In order to derive an atomistic expression for the transfer coefficient across an interface, we extend the Gibbs dividing-surface scheme to kinetic problems. In equilibrium thermodynamics, this scheme consists in replacing the continuous concentration profile between two coherent phases by a stepped profile with a discontinuity at the dividing surface: the Gibbsian excess free energy (interfacial energy) is the difference between the free energies associated with the true continuous profile and with the artificial stepped one. Close to equilibrium, the diffusion flux along the actual continuous concentration profile is equal to minus the gradient of the chemical potential multiplied by a mobility: the latter is a continuous function of the local equilibrium concentration, which can be evaluated in a mean-field approximation. Gibbs' dividing-surface scheme introduces a transfer coefficient across the (artificial) dividing interface. Equating the exact expression of the flux along the actual concentration profile to that predicted in Gibbs' scheme for the same difference in chemical potential across the system yields the expression for the transfer coefficient. In the simplest mean-field description of chemical diffusion, the transfer coefficient is found to be negative.

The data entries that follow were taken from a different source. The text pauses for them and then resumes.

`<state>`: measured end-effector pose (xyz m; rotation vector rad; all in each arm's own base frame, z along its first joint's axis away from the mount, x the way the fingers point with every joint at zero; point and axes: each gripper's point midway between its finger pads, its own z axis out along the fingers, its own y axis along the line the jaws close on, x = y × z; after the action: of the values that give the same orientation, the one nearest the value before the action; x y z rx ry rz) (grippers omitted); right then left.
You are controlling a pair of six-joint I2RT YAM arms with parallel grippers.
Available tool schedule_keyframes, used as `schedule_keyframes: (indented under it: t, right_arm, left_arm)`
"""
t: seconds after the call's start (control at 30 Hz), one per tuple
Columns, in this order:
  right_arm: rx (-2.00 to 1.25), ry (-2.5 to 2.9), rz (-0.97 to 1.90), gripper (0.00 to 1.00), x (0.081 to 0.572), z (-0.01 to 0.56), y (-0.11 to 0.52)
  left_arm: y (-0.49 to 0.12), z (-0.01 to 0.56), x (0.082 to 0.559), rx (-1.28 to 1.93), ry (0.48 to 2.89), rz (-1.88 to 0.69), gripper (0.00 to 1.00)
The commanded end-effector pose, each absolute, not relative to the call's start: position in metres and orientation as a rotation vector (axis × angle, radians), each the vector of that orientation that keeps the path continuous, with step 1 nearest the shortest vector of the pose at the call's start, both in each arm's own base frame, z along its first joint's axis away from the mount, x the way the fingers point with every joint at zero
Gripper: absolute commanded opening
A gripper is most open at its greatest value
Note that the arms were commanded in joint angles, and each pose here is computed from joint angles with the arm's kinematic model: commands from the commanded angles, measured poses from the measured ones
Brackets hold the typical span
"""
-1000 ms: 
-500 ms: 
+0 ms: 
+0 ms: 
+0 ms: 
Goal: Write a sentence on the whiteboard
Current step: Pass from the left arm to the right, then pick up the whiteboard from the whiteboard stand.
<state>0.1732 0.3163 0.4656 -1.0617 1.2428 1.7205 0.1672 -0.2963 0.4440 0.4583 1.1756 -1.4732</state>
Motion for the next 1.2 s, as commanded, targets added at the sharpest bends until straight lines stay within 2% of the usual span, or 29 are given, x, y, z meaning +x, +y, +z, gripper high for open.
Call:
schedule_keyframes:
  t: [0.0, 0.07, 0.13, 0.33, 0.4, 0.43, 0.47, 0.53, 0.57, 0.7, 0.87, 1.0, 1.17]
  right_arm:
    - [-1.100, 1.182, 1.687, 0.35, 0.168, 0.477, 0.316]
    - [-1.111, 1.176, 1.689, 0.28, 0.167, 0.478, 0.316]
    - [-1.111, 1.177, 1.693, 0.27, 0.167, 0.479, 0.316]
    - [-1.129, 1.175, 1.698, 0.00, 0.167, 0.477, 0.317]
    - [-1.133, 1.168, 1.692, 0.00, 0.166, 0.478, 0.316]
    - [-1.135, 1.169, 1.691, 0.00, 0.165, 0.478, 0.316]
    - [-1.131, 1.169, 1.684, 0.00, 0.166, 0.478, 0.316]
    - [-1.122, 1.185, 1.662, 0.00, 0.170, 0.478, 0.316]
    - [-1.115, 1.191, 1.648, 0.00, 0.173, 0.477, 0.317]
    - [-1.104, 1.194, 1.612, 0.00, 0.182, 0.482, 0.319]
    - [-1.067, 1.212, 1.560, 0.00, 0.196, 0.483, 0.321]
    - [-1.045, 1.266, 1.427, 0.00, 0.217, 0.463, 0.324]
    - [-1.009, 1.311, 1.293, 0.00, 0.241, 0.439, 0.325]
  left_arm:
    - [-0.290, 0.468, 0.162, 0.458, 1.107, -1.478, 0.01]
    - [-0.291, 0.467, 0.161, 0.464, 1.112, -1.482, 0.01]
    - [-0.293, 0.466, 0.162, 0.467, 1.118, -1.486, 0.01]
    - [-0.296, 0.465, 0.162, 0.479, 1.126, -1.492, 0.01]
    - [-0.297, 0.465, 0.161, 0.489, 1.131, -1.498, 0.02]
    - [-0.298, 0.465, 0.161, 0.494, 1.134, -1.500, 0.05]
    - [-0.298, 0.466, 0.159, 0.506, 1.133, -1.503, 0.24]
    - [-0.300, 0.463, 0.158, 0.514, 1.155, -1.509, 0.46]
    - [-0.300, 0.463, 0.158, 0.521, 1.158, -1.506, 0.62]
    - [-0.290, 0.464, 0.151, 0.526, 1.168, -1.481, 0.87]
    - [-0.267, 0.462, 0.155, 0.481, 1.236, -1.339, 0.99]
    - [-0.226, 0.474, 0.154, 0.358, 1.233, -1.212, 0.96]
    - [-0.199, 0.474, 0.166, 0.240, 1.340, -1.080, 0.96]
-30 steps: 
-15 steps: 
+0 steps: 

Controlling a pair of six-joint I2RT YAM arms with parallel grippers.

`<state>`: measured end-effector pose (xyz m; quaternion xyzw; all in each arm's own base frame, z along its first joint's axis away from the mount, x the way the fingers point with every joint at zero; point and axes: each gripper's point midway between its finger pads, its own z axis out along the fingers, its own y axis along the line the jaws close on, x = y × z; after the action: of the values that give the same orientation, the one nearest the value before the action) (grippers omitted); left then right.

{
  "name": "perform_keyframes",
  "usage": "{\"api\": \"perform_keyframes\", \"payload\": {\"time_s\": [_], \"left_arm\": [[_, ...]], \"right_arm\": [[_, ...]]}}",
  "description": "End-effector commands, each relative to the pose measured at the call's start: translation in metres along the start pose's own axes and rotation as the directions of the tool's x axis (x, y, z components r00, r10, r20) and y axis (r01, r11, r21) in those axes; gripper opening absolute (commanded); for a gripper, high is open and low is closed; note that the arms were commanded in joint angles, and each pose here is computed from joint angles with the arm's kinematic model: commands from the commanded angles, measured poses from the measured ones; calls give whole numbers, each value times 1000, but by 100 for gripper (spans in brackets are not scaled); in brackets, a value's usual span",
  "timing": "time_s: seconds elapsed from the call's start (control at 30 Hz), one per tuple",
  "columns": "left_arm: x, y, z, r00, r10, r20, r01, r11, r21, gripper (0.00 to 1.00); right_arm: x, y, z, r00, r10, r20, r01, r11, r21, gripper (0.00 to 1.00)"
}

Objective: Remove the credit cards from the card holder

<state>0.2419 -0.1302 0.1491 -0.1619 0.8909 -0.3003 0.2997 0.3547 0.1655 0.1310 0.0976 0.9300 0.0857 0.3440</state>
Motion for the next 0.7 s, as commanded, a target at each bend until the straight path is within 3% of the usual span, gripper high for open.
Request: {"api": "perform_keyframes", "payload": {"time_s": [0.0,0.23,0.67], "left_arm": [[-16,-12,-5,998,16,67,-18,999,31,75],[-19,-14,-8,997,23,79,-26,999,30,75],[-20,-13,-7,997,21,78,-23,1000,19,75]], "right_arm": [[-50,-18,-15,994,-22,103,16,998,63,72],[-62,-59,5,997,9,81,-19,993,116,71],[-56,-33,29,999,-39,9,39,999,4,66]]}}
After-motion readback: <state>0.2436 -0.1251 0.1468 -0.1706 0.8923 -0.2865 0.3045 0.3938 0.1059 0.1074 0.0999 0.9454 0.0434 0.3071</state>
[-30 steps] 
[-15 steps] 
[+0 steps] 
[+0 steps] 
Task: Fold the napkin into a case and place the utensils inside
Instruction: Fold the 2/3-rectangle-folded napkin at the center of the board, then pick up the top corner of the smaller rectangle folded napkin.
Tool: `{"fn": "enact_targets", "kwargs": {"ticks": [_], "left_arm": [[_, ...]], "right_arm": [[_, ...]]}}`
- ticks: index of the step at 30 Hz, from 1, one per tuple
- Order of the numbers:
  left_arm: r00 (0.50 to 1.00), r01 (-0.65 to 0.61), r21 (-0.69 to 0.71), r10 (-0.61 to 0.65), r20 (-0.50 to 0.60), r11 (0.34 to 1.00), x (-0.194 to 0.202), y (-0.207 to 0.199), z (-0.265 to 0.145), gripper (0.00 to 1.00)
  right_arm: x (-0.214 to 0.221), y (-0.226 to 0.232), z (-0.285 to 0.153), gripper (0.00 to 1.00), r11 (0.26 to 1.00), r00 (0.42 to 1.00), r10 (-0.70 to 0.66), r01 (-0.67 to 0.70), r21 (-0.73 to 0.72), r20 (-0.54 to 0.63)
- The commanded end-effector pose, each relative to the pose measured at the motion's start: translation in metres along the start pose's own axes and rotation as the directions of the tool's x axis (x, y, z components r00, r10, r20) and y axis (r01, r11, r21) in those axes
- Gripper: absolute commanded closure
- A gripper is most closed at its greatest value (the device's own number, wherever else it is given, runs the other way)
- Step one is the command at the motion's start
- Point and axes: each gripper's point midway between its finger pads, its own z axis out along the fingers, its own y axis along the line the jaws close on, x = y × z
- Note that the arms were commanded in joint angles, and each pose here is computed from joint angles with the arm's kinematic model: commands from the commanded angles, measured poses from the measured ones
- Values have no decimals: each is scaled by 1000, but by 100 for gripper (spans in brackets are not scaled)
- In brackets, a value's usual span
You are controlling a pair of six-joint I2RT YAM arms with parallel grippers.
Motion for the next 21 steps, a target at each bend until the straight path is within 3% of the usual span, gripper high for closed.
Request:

The reason for that is that the mobility increases as the concentration goes to 1/2, at least in the simplest case. Assuming the concentration to be uniform up to the interface underestimates the flux and must be compensated by a negative ''contact resistance'' between the two phases. Neglecting the transfer coefficient results in underestimating the flux: the error can be large for small samples, in particular in the case of the nucleation and growth of a phase with low diffusivity, inside a high-diffusivity matrix. The range of validity of the model is shown to coincide with that of linear diffusion theory. In this range, the transfer coefficient at the interface does not depend on the velocity of the interface.